Work to be completed -> Each line of the material below is to be checked for "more"; the number of matching lines is the only output expected.

Listed entries ->
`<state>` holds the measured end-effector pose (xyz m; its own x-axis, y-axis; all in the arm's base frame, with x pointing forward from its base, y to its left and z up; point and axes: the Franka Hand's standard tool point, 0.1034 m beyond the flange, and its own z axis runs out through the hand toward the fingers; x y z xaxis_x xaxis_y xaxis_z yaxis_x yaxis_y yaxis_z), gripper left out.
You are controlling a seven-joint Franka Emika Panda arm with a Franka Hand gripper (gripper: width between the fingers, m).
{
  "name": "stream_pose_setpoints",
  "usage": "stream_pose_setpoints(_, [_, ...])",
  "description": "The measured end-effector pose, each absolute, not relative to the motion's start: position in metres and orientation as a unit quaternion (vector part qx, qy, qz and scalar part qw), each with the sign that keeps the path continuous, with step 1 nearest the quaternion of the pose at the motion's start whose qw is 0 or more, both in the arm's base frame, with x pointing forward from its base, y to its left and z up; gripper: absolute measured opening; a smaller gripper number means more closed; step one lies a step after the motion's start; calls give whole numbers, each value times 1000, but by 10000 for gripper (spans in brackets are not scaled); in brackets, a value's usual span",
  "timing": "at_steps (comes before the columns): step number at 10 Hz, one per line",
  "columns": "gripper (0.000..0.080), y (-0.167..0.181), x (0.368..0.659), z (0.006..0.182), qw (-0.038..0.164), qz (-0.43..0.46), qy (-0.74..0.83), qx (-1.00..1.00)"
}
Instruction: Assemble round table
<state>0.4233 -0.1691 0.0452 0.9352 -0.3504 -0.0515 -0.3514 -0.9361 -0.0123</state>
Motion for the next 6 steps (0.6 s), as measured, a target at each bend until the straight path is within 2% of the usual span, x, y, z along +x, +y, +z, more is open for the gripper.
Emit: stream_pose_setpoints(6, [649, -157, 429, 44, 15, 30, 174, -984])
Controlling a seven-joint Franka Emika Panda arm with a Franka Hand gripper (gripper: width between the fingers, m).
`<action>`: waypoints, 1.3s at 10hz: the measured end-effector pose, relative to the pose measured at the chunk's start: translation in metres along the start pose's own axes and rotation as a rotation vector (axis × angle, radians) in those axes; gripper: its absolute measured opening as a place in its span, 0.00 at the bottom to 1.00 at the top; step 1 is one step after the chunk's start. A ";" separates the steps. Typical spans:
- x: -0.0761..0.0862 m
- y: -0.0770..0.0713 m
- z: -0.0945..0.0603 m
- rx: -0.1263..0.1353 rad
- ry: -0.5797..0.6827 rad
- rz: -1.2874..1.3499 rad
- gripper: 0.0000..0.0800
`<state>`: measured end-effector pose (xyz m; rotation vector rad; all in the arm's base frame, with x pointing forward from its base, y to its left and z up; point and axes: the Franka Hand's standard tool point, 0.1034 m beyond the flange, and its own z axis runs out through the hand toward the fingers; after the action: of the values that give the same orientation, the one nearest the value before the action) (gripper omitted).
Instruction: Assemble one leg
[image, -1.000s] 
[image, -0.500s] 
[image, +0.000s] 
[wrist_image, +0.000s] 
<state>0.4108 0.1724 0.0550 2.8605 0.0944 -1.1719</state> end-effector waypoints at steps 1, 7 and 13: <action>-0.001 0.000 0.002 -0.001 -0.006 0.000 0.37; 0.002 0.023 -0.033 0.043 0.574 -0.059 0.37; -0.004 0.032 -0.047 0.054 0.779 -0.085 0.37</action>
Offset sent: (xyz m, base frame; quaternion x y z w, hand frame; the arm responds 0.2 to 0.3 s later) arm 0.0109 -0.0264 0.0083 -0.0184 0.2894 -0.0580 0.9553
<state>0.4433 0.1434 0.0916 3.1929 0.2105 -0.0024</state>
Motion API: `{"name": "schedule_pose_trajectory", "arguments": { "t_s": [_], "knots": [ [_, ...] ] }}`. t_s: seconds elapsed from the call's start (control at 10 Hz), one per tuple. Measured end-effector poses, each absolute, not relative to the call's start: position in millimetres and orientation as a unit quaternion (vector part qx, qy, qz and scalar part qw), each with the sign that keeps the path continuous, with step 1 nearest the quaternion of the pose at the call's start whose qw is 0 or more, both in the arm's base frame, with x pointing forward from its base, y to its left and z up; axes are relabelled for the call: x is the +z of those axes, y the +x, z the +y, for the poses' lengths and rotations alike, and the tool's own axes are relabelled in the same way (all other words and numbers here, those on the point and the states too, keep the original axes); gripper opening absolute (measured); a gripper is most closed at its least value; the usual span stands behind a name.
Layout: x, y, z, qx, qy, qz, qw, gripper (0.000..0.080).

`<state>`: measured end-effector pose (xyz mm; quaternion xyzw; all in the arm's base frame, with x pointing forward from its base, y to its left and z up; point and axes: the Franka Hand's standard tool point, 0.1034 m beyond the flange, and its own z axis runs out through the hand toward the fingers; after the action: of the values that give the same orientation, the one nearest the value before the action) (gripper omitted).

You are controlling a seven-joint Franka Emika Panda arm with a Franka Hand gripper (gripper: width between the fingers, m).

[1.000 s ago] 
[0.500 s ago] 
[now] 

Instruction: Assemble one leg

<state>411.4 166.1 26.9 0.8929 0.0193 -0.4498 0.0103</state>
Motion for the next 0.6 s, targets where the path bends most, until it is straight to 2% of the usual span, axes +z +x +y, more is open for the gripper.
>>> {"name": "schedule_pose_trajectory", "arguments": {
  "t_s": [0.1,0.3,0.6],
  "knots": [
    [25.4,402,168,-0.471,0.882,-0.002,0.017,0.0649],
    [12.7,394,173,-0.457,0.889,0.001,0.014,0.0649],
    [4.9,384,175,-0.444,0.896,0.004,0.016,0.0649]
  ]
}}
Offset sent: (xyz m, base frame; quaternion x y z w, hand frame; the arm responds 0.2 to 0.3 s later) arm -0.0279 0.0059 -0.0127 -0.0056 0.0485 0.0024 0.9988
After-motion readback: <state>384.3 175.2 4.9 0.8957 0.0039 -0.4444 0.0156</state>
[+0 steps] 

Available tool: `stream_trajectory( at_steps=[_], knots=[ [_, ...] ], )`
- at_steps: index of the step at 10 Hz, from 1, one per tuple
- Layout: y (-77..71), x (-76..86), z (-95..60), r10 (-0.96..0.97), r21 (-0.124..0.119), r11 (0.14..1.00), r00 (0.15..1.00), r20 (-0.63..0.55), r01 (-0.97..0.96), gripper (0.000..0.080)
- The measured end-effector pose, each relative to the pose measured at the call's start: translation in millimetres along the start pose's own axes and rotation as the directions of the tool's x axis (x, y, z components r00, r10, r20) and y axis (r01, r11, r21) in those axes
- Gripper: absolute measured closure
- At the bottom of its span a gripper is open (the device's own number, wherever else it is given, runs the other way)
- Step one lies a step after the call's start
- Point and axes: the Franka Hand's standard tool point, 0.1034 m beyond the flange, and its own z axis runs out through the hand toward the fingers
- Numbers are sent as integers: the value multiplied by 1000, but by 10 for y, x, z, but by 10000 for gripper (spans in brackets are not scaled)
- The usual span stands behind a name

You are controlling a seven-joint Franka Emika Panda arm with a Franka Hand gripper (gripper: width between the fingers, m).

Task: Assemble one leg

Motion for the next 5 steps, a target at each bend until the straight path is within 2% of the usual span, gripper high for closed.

Exercise output -> 4